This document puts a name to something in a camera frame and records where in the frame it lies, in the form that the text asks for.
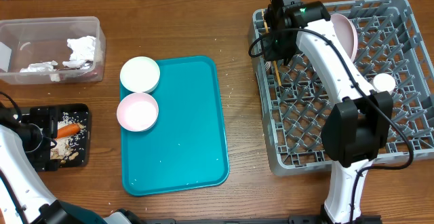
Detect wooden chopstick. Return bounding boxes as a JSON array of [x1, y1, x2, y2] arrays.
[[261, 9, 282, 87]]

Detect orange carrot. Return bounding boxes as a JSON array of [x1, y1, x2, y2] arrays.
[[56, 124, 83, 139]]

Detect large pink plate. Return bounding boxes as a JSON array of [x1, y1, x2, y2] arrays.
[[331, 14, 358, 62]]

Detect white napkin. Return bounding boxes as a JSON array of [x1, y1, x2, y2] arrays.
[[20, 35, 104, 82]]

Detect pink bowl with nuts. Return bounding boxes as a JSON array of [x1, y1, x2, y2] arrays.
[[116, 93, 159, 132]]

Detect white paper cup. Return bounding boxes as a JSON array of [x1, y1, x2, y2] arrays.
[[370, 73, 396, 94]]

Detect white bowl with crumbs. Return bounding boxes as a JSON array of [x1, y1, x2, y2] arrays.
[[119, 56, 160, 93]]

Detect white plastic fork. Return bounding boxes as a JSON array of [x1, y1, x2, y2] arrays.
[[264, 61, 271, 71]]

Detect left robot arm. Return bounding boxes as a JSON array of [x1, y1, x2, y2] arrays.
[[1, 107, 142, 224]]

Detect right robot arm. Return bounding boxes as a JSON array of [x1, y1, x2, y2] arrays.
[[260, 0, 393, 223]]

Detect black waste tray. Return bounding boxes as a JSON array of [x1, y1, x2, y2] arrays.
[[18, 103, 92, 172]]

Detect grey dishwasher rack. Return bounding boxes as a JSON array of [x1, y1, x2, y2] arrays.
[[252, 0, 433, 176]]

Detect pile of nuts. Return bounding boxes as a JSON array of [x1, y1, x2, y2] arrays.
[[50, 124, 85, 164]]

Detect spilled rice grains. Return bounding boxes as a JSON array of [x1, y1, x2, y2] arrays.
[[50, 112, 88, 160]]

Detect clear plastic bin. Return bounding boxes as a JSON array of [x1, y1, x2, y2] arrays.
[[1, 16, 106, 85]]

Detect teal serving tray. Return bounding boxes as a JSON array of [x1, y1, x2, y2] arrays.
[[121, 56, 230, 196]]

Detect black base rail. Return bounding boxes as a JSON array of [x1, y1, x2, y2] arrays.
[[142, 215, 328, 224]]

#####

#### [YOUR ASSIGNMENT]
Through the final line of the listing, beginning at the line that contains "Detect pile of", every line is to be set down exactly, with no others.

#### [OUTPUT BELOW]
Detect pile of nuts. Return bounding boxes as a JSON array of [x1, y1, x2, y2] arrays.
[[50, 124, 85, 164]]

Detect spilled rice grains. Return bounding boxes as a JSON array of [x1, y1, x2, y2] arrays.
[[50, 112, 88, 160]]

Detect clear plastic bin. Return bounding boxes as a JSON array of [x1, y1, x2, y2] arrays.
[[1, 16, 106, 85]]

Detect teal serving tray. Return bounding boxes as a JSON array of [x1, y1, x2, y2] arrays.
[[121, 56, 230, 196]]

Detect black base rail. Return bounding boxes as a JSON array of [x1, y1, x2, y2] arrays.
[[142, 215, 328, 224]]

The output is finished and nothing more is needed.